Command Line Completion#
This is an optional step to set up CLI completion for podman.
It is much easier to investigate the commands available to you with command line completion enabled. You need only do the following steps once to permanently enable this feature for podman.
# these steps will make cli completion work for bash
mkdir -p ~/.local/share/bash-completion/completions
podman completion bash > ~/.local/share/bash-completion/completions/podman
# these steps will make cli completion work for zsh
mkdir -p ~/.oh-my-zsh/completions
podman completion zsh > ~/.oh-my-zsh/completions/_podman
Install Python#
Note
DLS Users: for this step just use module load python/3.11
Go ahead and install Python if it is not already installed, the minimum version you should use is 3.10. Virtualbox Appliance users will already have Python 3.10 installed.
There are instructions for installing Python on all platforms here: https://docs.python-guide.org/starting/installation/
Install uv#
We use uv to install and run the Python command
line tools used in these tutorials (such as copier and ec). uv installs
each tool into its own isolated environment and puts it on your PATH, so there
is no virtual environment to create or activate every time you open a shell.
Note
DLS Users: you can obtain uv with module load uv instead of installing
it yourself, in which case you can skip the install command below.
Install uv with its standalone installer:
curl -LsSf https://astral.sh/uv/install.sh | sh
See the uv installation docs
for other installation methods (including Windows). uv can also manage Python
versions for you, so the tools below will work even without the system Python
installed above.
copier#
Now we will install copier which is used to copy the templates for the
services repositories and generic IOCs. Also you could take this opportunity to
install the ec tool that we will use later when we get to the Kubernetes
tutorials.
uv tool install copier
uv tool install edge-containers-cli
These commands put copier and ec on your PATH in every new shell, so there
is nothing to activate. To upgrade them later run uv tool upgrade --all. If a
freshly installed tool is not found, run uv tool update-shell (or add
$HOME/.local/bin to your PATH) and open a new shell.
Git#
If you don’t already have git installed see https://git-scm.com/book/en/v2/Getting-Started-Installing-Git. Any recent version of git will work.
You will also want to set up your git user name and email address:
git config --global user.name "Your Name"
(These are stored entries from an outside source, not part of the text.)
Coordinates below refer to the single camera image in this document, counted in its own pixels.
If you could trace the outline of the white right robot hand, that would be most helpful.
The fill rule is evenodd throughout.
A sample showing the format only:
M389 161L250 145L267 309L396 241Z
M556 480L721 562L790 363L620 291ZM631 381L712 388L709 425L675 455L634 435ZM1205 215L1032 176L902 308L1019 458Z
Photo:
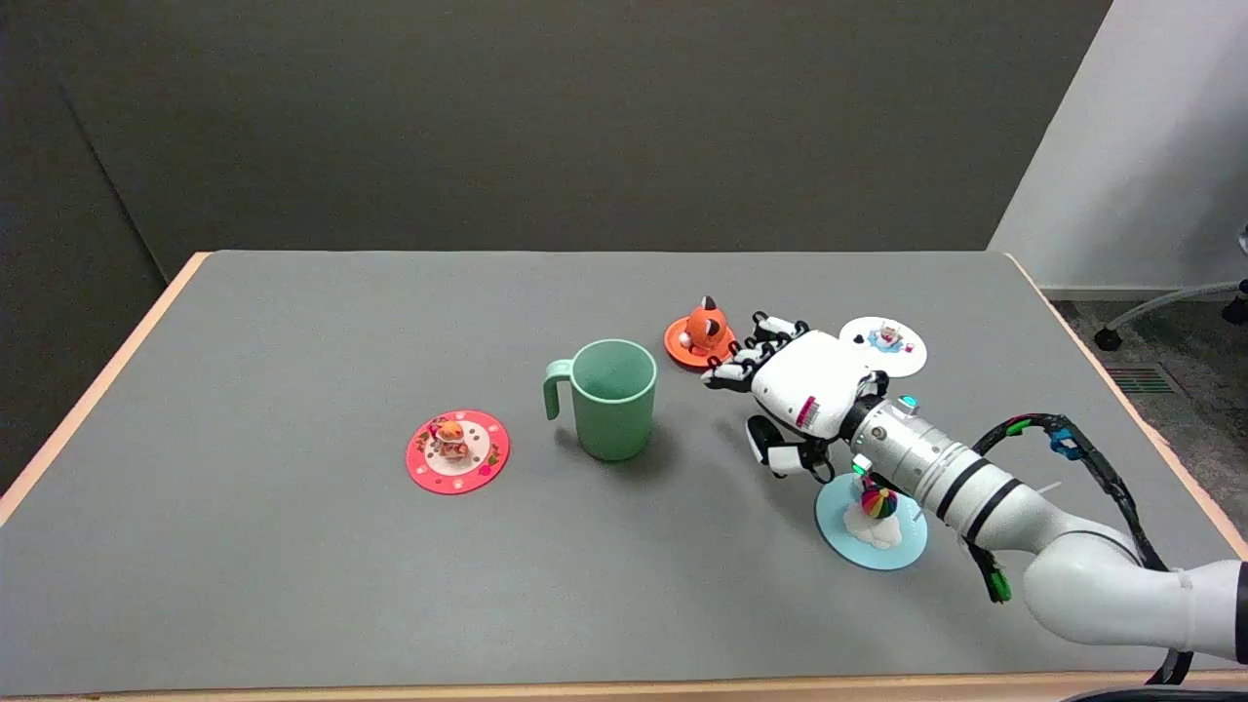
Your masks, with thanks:
M890 376L832 334L758 311L754 331L713 357L701 381L708 388L753 396L761 413L746 418L754 458L775 477L810 473L829 478L830 443L851 435L846 421L860 401L874 406L887 393Z

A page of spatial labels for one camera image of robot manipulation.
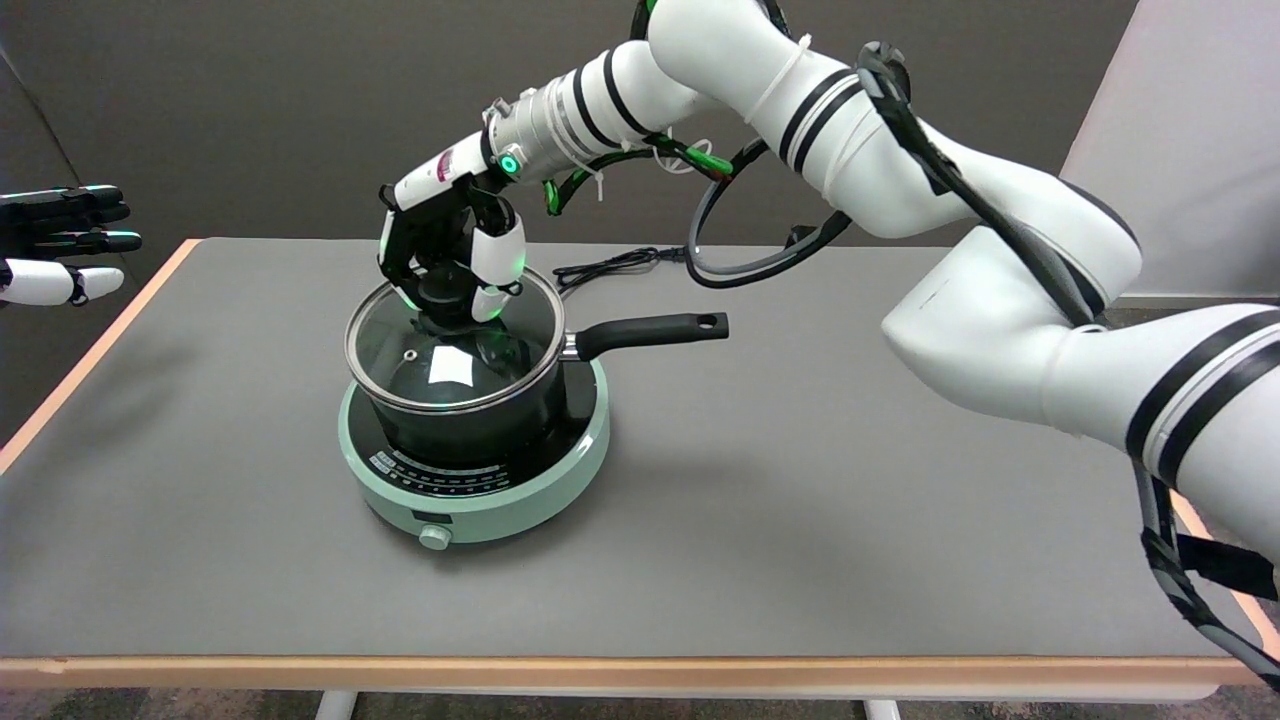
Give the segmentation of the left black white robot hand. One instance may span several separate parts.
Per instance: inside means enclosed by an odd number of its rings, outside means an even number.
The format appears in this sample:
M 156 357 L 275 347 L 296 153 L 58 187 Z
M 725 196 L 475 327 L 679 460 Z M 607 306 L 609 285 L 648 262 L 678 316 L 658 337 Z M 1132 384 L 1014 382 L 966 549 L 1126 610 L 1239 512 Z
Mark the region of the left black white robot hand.
M 54 187 L 1 196 L 3 306 L 79 307 L 118 291 L 125 272 L 68 258 L 133 252 L 142 238 L 109 225 L 131 215 L 114 184 Z

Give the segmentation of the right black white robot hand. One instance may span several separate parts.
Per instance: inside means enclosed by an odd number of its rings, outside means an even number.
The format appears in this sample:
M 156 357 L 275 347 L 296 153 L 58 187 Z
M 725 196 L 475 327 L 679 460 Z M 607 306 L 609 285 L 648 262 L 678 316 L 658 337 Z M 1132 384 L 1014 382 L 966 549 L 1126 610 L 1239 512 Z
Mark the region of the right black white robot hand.
M 378 266 L 430 325 L 462 331 L 494 322 L 521 295 L 526 228 L 500 196 L 508 181 L 486 132 L 477 131 L 380 187 L 387 215 Z

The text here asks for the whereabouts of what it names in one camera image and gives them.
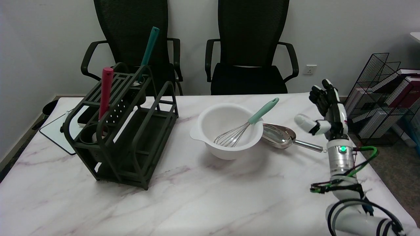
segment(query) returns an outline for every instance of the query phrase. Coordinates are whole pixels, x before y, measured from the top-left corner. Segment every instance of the teal handle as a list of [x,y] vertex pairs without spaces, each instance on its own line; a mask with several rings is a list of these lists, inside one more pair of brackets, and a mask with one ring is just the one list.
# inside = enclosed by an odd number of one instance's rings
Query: teal handle
[[257,113],[255,113],[251,118],[248,119],[248,122],[250,124],[255,124],[258,122],[258,120],[265,115],[267,112],[269,112],[279,101],[279,98],[276,97],[275,99],[269,101],[267,104],[265,104]]
[[[146,50],[143,55],[143,60],[141,66],[147,65],[149,63],[150,56],[152,55],[153,47],[155,46],[156,40],[159,35],[159,28],[153,27],[150,32],[149,41],[147,42]],[[140,82],[142,75],[139,75],[138,82]]]

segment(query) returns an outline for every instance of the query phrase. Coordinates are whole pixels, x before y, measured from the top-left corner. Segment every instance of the mixing bowl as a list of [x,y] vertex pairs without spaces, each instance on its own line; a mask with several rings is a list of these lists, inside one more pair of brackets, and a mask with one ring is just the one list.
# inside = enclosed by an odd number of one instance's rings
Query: mixing bowl
[[213,143],[220,134],[241,126],[254,113],[238,104],[224,103],[211,106],[198,117],[189,133],[190,137],[206,144],[208,150],[220,159],[233,160],[248,154],[263,135],[263,119],[248,127],[235,147],[222,147]]

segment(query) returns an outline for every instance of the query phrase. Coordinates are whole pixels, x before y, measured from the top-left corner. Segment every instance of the black office chair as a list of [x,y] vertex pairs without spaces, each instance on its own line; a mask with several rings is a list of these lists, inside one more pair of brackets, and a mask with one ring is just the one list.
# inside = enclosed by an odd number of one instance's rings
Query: black office chair
[[[96,80],[100,77],[89,73],[87,67],[98,44],[108,43],[116,63],[124,62],[130,73],[140,66],[150,31],[155,26],[160,29],[152,55],[149,60],[157,93],[166,81],[171,81],[175,88],[178,85],[183,95],[180,81],[183,81],[179,66],[180,41],[167,38],[168,35],[168,2],[167,0],[94,0],[99,24],[105,35],[105,41],[90,44],[84,55],[81,72]],[[167,41],[173,42],[173,64],[169,62]],[[153,87],[148,86],[147,96],[154,94]]]
[[[288,7],[289,0],[219,0],[220,39],[207,41],[205,58],[212,95],[287,93],[285,82],[299,74],[293,45],[278,41]],[[214,42],[221,52],[211,79]],[[272,65],[278,44],[286,46],[293,68],[284,80]]]

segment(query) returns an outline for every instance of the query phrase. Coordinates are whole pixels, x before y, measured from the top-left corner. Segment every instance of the power outlet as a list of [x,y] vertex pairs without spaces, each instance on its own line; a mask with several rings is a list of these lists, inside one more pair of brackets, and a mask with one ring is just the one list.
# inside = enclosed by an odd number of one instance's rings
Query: power outlet
[[305,75],[313,75],[316,71],[316,65],[306,65],[305,71],[303,74]]

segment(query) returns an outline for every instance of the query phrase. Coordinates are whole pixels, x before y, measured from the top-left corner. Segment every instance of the mint green handle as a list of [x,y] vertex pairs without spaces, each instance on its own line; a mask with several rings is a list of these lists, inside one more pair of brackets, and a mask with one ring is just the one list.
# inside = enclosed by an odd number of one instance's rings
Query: mint green handle
[[275,99],[269,101],[267,104],[265,104],[257,113],[255,113],[251,118],[248,119],[248,122],[250,124],[255,124],[258,122],[258,120],[265,115],[267,112],[269,112],[278,102],[279,98],[276,97]]

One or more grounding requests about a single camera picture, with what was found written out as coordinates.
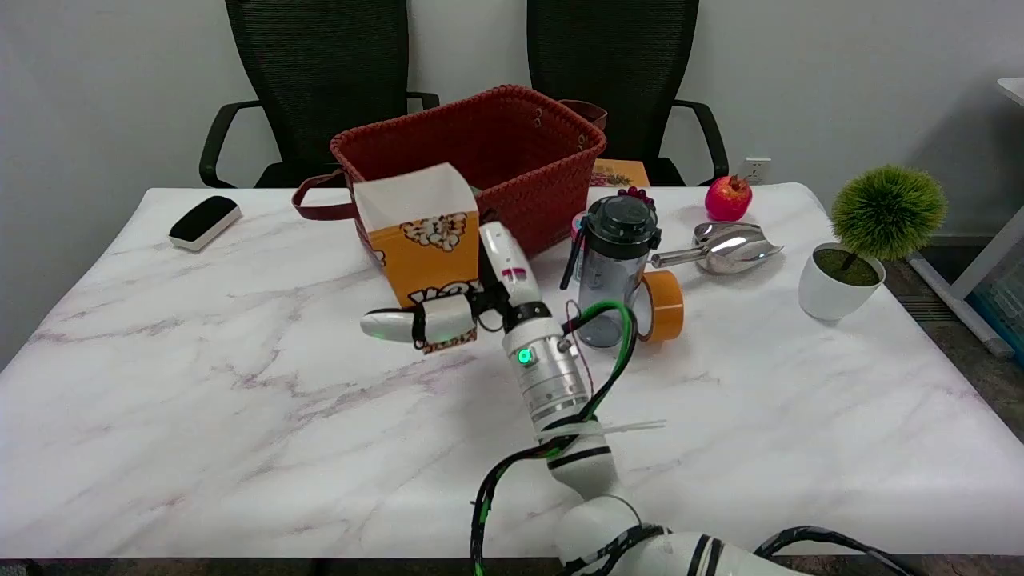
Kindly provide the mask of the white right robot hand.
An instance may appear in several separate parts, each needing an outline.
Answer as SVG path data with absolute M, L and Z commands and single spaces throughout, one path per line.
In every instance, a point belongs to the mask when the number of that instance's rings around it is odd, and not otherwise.
M 471 342 L 480 317 L 494 311 L 502 318 L 506 353 L 517 364 L 538 363 L 542 344 L 558 342 L 563 331 L 542 302 L 526 253 L 500 222 L 482 227 L 479 240 L 478 281 L 428 290 L 402 308 L 371 310 L 362 316 L 362 333 L 430 354 Z

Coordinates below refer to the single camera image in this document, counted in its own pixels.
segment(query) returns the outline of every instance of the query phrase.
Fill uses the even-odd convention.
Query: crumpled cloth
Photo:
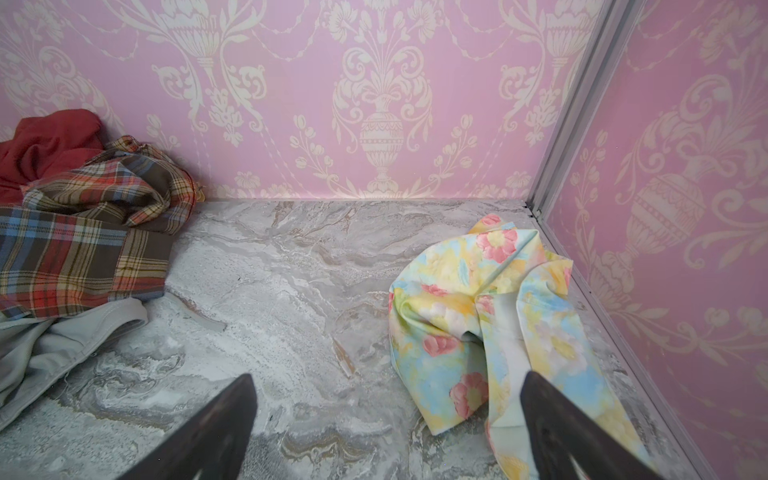
[[[0,143],[0,204],[20,204],[28,182],[82,167],[104,150],[101,121],[88,110],[22,118],[13,139]]]
[[[0,430],[96,349],[147,324],[127,298],[60,319],[7,321],[0,315]]]
[[[392,366],[433,435],[488,402],[507,477],[537,478],[520,404],[533,369],[640,460],[650,459],[568,302],[572,262],[496,215],[431,246],[389,290]]]
[[[163,296],[195,190],[170,158],[128,136],[82,167],[27,184],[20,207],[0,206],[0,315],[74,316]]]

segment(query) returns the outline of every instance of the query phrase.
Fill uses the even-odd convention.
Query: pink damask wallpaper
[[[722,478],[768,475],[768,4],[649,1],[549,223]]]
[[[524,197],[602,0],[12,0],[0,134],[89,108],[209,197]]]

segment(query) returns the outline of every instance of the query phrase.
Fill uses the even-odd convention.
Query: floral fabric
[[[392,365],[430,431],[489,402],[488,440],[515,480],[538,477],[520,405],[530,369],[650,464],[566,300],[571,265],[537,230],[488,215],[468,235],[425,250],[390,288]]]

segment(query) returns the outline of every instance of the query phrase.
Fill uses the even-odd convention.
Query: marble floor
[[[0,468],[115,478],[250,372],[259,410],[242,478],[504,478],[487,409],[430,435],[390,366],[386,324],[402,268],[489,213],[536,228],[508,200],[199,205],[167,278],[181,302],[149,302],[147,326],[102,346],[0,432]],[[571,301],[662,475],[696,478],[578,289]]]

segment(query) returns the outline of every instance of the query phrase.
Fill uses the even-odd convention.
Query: red cloth
[[[82,167],[104,150],[101,121],[88,110],[22,118],[13,140],[0,143],[0,204],[20,204],[19,187]]]

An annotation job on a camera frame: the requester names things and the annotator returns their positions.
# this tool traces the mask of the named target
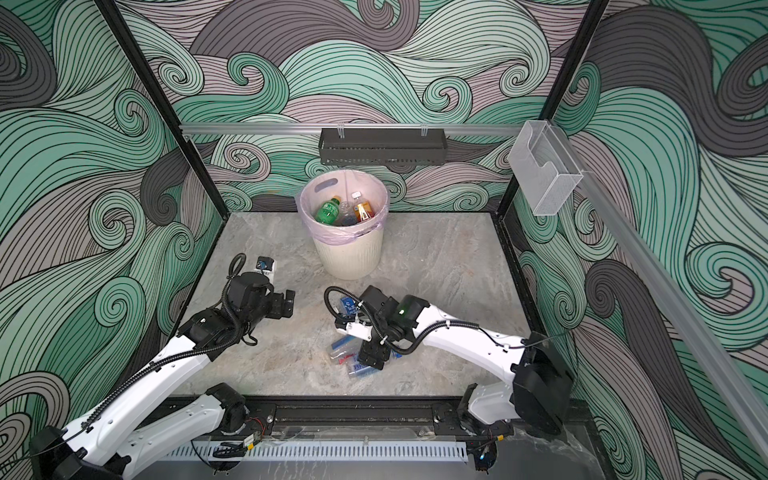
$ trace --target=green plastic bottle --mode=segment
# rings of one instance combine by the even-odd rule
[[[319,221],[320,223],[324,223],[325,225],[333,225],[333,222],[336,221],[336,217],[339,216],[340,203],[341,197],[338,195],[325,202],[317,211],[315,220]]]

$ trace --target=trash can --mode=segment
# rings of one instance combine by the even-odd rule
[[[342,201],[352,201],[352,193],[357,191],[370,202],[373,218],[350,227],[334,227],[315,220],[315,213],[324,202],[336,195]],[[357,280],[379,265],[384,222],[389,213],[389,190],[381,180],[359,170],[330,171],[304,186],[296,206],[328,273],[342,280]]]

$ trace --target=blue label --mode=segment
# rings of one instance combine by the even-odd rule
[[[352,300],[348,296],[345,296],[341,299],[341,307],[342,307],[342,315],[348,315],[352,316],[355,313],[357,313],[357,305],[355,305],[355,300]]]

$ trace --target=black metal base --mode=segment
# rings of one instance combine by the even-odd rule
[[[173,396],[160,404],[142,425],[154,422],[178,409],[189,405],[195,396]],[[206,437],[214,441],[237,441],[251,433],[261,432],[276,439],[311,439],[313,431],[322,427],[403,427],[417,436],[452,436],[458,442],[466,442],[472,450],[498,435],[514,435],[515,429],[548,441],[567,441],[567,433],[546,435],[519,419],[496,422],[473,435],[462,428],[460,396],[245,396],[247,419],[245,428],[236,435],[226,435],[220,430]],[[571,400],[565,428],[585,427],[586,439],[594,450],[605,478],[615,478],[597,426],[586,402]]]

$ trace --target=aluminum rail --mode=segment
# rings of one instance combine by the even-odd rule
[[[184,135],[320,135],[324,128],[441,128],[446,135],[513,137],[522,124],[310,124],[278,122],[194,122],[181,124]]]

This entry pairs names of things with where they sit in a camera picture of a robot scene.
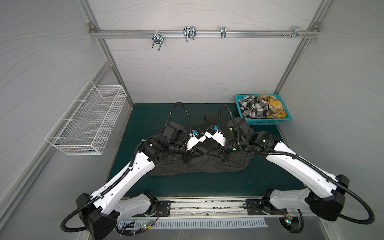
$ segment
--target vertical metal post
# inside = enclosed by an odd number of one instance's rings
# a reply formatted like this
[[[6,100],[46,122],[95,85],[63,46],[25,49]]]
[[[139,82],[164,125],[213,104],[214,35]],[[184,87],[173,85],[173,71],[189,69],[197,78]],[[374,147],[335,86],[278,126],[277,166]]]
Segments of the vertical metal post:
[[[99,24],[97,23],[96,18],[93,15],[93,12],[91,10],[91,6],[88,3],[88,0],[78,0],[78,2],[80,4],[80,7],[81,7],[86,19],[87,19],[87,22],[88,23],[94,23],[94,26],[92,26],[91,29],[93,29],[94,31],[100,30]],[[101,39],[101,38],[97,39],[97,41],[98,41],[100,48],[103,51],[105,57],[107,58],[107,60],[112,62],[112,64],[113,64],[112,72],[115,75],[119,85],[121,85],[123,87],[124,91],[127,93],[128,104],[130,105],[131,108],[133,108],[134,103],[131,99],[131,96],[129,95],[127,87],[124,84],[124,81],[121,77],[121,74],[120,74],[118,68],[116,67],[115,60],[112,57],[112,54],[108,48],[107,42],[105,41],[105,39]]]
[[[317,28],[319,27],[319,23],[320,23],[321,19],[324,17],[324,14],[327,11],[331,2],[332,2],[332,0],[322,0],[321,1],[319,7],[316,10],[316,13],[314,14],[314,16],[312,18],[312,21],[308,25],[308,29],[317,31]],[[308,43],[310,40],[311,40],[310,38],[301,39],[299,45],[297,46],[297,48],[295,50],[295,53],[293,54],[287,68],[285,69],[285,72],[281,76],[281,79],[276,86],[274,94],[279,94],[279,92],[283,88],[283,85],[288,80],[293,69],[295,68],[297,61],[299,60],[299,58],[303,54],[305,48],[308,46]]]

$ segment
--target aluminum rail
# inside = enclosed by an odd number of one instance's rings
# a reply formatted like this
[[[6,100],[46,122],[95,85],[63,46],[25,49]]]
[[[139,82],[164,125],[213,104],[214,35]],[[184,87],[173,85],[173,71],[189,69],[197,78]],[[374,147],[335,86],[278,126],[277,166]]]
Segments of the aluminum rail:
[[[150,38],[153,34],[161,34],[164,38],[185,38],[181,30],[153,31],[90,31],[92,38]],[[317,38],[319,31],[298,30],[296,38]],[[226,30],[226,38],[292,38],[294,30]],[[220,30],[196,30],[195,38],[222,38]]]

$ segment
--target gray floor
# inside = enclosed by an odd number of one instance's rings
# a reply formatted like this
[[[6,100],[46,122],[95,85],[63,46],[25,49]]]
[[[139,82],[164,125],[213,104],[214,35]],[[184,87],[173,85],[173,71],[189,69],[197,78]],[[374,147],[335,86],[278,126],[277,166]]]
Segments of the gray floor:
[[[265,221],[268,227],[264,228],[148,230],[131,238],[134,240],[328,240],[318,217],[304,217],[304,229],[299,234],[287,232],[282,228],[277,218],[266,217]],[[113,231],[105,240],[122,238],[119,238],[119,235]]]

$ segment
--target perforated metal strip
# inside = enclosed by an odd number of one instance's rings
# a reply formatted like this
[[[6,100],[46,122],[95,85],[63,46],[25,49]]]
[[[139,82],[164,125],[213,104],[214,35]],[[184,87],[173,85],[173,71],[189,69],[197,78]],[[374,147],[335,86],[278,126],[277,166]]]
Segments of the perforated metal strip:
[[[118,224],[118,228],[135,222],[134,228],[139,229],[146,222],[145,220],[124,220]],[[152,229],[187,229],[187,228],[255,228],[268,227],[263,217],[254,218],[207,218],[207,219],[159,219]]]

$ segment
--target green table surface
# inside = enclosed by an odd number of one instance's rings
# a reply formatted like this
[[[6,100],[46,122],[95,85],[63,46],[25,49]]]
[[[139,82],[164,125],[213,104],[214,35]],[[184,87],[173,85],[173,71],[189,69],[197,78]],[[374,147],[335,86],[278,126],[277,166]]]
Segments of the green table surface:
[[[191,103],[186,104],[192,126],[205,123],[206,113],[218,113],[222,104]],[[227,104],[235,117],[239,116],[236,104]],[[136,145],[141,139],[157,134],[164,126],[172,104],[137,103],[133,108],[126,131],[121,141],[109,179],[116,175],[131,159]],[[230,120],[223,110],[222,118]],[[173,111],[171,122],[188,127],[185,111],[177,106]],[[255,132],[266,130],[281,140],[275,125],[253,125]],[[125,194],[126,197],[137,196],[149,190],[156,196],[246,196],[264,195],[266,189],[298,190],[303,183],[286,170],[269,162],[265,158],[255,157],[248,167],[239,172],[222,173],[188,173],[174,176],[150,176],[147,173]]]

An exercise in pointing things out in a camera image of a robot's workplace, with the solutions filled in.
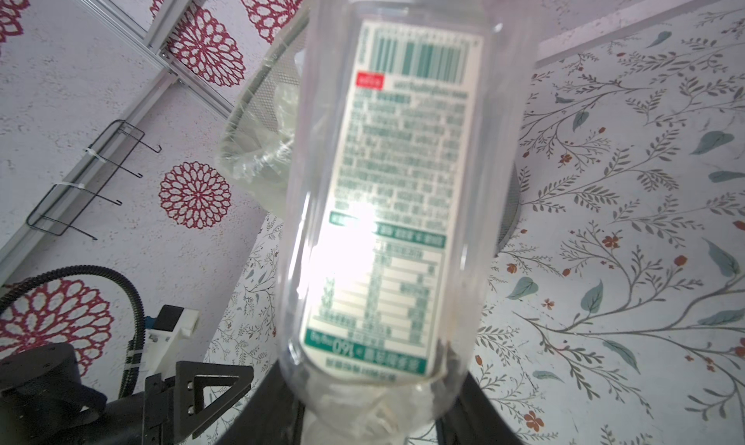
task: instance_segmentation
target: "black wire rack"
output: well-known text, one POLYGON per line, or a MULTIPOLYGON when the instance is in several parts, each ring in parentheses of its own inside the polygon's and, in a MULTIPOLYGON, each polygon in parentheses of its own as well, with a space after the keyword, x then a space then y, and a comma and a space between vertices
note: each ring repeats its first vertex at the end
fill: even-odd
POLYGON ((60 181, 44 195, 44 198, 26 217, 26 225, 46 234, 61 236, 69 228, 97 240, 80 228, 73 225, 80 214, 94 198, 100 198, 116 206, 121 201, 102 196, 100 191, 119 170, 137 178, 135 173, 122 166, 137 145, 143 145, 156 154, 162 148, 155 149, 142 141, 144 132, 124 120, 115 120, 98 135, 84 151, 87 161, 77 171, 71 172, 64 181, 60 181))

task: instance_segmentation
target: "zip tie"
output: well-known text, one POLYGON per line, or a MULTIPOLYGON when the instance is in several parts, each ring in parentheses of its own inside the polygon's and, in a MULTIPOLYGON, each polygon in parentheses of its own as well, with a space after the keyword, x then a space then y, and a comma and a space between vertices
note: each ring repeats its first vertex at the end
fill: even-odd
POLYGON ((58 181, 55 185, 64 185, 66 187, 75 187, 79 189, 86 189, 86 186, 82 183, 70 183, 69 181, 58 181))
POLYGON ((84 150, 85 150, 85 152, 87 152, 91 156, 95 156, 96 158, 98 158, 99 161, 101 161, 101 162, 108 162, 106 159, 104 159, 103 157, 101 157, 100 155, 98 155, 98 152, 94 151, 93 149, 84 148, 84 150))

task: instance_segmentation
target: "green and white label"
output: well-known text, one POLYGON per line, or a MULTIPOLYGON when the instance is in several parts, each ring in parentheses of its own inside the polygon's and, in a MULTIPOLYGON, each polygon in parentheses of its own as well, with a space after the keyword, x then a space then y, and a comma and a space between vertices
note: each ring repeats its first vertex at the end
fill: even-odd
POLYGON ((364 21, 301 341, 340 379, 432 375, 483 39, 364 21))

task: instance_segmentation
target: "barcode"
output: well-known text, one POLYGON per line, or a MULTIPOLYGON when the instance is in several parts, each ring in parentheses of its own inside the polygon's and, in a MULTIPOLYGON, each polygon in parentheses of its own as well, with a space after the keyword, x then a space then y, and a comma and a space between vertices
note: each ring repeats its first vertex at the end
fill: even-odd
POLYGON ((376 36, 369 71, 463 83, 468 46, 441 46, 376 36))

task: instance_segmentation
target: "clear plastic bottle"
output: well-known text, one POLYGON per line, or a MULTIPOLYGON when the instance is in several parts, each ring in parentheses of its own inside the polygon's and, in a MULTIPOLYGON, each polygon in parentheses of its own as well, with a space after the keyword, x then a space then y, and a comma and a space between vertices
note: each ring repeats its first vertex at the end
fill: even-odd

git config --global user.email "your email"
And set up your git credentials so that you can access your personal github repositories. Your choices are:
use a Personal Access Token (PAT) as described in the first section above.
setup an ssh key following the instructions here.
Kubernetes#
You don’t need Kubernetes yet.
The following tutorials will take you through creating, deploying and debugging IOC instances, generic IOCs and support modules.
For simplicity we don’t encourage using Kubernetes at this stage. Instead we will deploy containers to the local workstation’s podman instance using docker compose.
If you are planning not to use Kubernetes at all then now might be a good time to install an alternative container management platform such as Portainer. Such tools will help you visualise and manage your containers across a number of servers. These are not required and you could just manage everything from the docker compose command line if you prefer.